United States Ambassador to Uruguay
- In office May 24, 1961 – May 15, 1962
- President: Dwight D. Eisenhower
- Preceded by: Robert F. Woodward
- Succeeded by: Wymberley DeRenne Coerr

United States Ambassador to Venezuela
- In office March 19, 1958 – April 15, 1961
- President: Dwight D. Eisenhower
- Preceded by: Dempster McIntosh
- Succeeded by: Teodoro Moscoso

United States Ambassador to Guatemala
- In office July 29, 1955 – February 15, 1958
- President: Dwight D. Eisenhower
- Preceded by: Norman Armour
- Succeeded by: Lester D. Mallory

38th United States Ambassador to Bolivia
- In office June 13, 1952 – October 29, 1954
- President: Harry S. Truman
- Preceded by: Irving Florman
- Succeeded by: Gerald A. Drew

Personal details
- Born: Edward John Sparks 1897 Jersey City, New Jersey, U.S.
- Died: 1976 (aged 73) Santiago, Chile

= Edward J. Sparks =

American diplomat (1897–1976)

Edward John Sparks (1897 – 1976) was an American diplomat who served as the United States ambassador to Bolivia, Guatemala, Venezuela, and Uruguay.

== Background ==
Sparks was born in Jersey City, New Jersey.

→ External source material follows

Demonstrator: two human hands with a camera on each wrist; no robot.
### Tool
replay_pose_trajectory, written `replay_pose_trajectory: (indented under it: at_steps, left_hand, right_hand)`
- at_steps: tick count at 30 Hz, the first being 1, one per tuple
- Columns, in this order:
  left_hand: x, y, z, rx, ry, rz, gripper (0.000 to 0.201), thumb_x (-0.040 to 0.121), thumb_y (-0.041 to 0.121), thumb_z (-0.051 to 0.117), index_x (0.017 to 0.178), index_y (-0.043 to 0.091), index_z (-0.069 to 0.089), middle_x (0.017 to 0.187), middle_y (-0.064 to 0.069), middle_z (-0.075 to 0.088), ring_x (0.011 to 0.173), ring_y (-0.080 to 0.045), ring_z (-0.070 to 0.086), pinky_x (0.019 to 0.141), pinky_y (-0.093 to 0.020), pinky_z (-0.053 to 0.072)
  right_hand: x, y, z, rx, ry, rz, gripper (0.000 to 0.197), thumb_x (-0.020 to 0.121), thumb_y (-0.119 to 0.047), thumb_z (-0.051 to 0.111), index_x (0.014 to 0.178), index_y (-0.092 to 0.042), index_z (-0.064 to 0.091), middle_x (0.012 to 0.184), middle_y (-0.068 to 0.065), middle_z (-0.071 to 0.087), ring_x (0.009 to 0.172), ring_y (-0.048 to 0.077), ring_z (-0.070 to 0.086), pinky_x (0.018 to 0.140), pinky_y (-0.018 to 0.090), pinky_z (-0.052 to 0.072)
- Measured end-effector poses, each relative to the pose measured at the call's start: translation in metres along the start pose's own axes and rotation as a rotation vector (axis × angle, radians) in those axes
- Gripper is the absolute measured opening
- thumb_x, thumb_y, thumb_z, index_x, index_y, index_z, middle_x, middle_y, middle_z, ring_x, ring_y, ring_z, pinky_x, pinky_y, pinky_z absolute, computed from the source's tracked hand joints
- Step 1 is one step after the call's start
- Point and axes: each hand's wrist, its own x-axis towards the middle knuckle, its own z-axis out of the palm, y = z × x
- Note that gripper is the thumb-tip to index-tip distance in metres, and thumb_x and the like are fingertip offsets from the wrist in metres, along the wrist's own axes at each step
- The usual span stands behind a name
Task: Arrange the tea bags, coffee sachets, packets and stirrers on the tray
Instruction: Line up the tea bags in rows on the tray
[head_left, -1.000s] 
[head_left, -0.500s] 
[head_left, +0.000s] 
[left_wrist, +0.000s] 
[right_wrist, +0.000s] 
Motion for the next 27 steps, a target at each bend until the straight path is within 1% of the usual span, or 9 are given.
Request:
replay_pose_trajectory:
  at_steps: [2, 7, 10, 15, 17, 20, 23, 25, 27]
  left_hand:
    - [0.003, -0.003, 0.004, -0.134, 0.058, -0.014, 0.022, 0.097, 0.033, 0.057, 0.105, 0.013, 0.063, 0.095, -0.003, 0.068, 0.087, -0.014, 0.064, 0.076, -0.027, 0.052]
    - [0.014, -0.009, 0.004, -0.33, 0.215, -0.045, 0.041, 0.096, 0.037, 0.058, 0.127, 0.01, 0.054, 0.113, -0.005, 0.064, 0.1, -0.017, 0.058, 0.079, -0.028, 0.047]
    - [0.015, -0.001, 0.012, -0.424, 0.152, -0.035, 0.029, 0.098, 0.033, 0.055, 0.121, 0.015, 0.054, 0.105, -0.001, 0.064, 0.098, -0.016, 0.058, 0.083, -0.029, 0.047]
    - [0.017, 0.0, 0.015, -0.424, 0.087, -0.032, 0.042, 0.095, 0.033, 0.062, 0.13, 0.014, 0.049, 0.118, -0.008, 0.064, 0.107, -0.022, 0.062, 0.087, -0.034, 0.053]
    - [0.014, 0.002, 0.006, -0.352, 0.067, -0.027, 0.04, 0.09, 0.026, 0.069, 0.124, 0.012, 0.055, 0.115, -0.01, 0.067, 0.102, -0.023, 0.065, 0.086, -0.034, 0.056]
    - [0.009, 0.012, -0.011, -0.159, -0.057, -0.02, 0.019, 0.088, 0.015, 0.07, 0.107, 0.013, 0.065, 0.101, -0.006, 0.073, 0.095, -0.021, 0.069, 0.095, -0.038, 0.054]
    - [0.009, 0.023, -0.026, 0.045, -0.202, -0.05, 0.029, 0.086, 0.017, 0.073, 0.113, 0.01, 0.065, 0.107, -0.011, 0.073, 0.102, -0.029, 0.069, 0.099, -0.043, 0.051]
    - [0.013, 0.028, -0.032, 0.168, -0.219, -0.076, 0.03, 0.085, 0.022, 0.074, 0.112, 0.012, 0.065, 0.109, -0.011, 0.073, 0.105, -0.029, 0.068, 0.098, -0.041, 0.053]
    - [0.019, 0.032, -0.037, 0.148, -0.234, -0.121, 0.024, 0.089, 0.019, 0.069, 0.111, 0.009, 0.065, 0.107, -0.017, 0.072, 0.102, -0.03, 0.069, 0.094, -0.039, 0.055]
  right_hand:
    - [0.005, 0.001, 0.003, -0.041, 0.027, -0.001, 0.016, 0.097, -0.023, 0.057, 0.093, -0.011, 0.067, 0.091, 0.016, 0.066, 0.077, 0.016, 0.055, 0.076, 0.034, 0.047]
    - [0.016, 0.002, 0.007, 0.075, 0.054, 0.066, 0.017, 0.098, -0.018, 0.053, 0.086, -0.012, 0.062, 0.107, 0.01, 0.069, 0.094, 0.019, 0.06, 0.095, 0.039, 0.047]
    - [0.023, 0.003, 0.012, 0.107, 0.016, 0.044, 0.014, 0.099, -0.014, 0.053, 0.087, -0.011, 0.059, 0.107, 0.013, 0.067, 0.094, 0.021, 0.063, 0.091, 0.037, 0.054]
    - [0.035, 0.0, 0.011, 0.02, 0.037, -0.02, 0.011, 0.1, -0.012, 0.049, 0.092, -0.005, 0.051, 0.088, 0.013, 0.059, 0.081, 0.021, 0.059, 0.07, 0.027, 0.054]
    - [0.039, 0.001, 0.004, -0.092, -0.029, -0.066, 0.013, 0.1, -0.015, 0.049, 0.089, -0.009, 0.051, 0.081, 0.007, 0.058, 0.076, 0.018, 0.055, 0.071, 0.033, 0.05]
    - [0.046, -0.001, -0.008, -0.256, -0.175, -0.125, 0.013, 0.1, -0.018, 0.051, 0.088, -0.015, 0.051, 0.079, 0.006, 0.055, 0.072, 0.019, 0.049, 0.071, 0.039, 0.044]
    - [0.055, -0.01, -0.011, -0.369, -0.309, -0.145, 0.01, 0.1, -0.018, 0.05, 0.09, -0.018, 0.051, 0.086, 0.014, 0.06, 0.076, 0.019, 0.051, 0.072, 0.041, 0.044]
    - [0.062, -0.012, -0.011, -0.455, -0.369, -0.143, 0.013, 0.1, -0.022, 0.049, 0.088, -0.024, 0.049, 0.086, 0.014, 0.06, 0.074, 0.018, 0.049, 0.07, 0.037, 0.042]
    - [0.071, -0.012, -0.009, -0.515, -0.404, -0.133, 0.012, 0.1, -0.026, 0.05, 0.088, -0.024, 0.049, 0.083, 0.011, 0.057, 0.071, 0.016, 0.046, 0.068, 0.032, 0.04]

He began his career as a clerk in the United States Department of War and was later sent to Santiago to serve as a military attaché. He later joined the United States Foreign Service. Sparks spent his career in various diplomatic positions in Latin America. He was also assigned to a post in Copenhagen for three years. Sparks retired in 1962 and moved to Santiago, Chile.